▶ [What to produce]:
Can you pull out each line of the data below that includes the word "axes"?

********************

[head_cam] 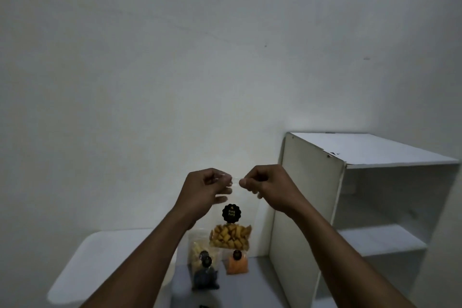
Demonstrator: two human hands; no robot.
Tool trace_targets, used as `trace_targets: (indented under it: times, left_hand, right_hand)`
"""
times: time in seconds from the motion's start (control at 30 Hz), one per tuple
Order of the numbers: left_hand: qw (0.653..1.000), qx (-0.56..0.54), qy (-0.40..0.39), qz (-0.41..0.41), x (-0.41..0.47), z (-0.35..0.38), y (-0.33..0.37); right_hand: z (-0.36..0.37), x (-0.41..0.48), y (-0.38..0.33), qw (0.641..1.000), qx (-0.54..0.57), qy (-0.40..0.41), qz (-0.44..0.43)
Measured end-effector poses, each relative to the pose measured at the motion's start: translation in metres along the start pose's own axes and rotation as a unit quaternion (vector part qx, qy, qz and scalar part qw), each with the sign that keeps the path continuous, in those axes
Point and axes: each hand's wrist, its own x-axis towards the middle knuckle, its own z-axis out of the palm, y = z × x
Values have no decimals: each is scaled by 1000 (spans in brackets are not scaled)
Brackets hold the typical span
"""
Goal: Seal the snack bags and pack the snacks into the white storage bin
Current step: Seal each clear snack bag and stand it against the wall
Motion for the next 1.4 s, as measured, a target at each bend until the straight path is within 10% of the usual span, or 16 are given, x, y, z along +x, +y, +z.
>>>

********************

▶ [Exercise response]:
Measured end-effector poses, each relative to the pose measured at the motion's start: translation in metres along the start pose's own axes and rotation as a unit quaternion (vector part qx, qy, qz and scalar part qw), each with the sign that keeps the path continuous, in those axes
Point and axes: each hand's wrist, its own x-axis towards the middle knuckle, its own z-axis out of the palm, y = z × x

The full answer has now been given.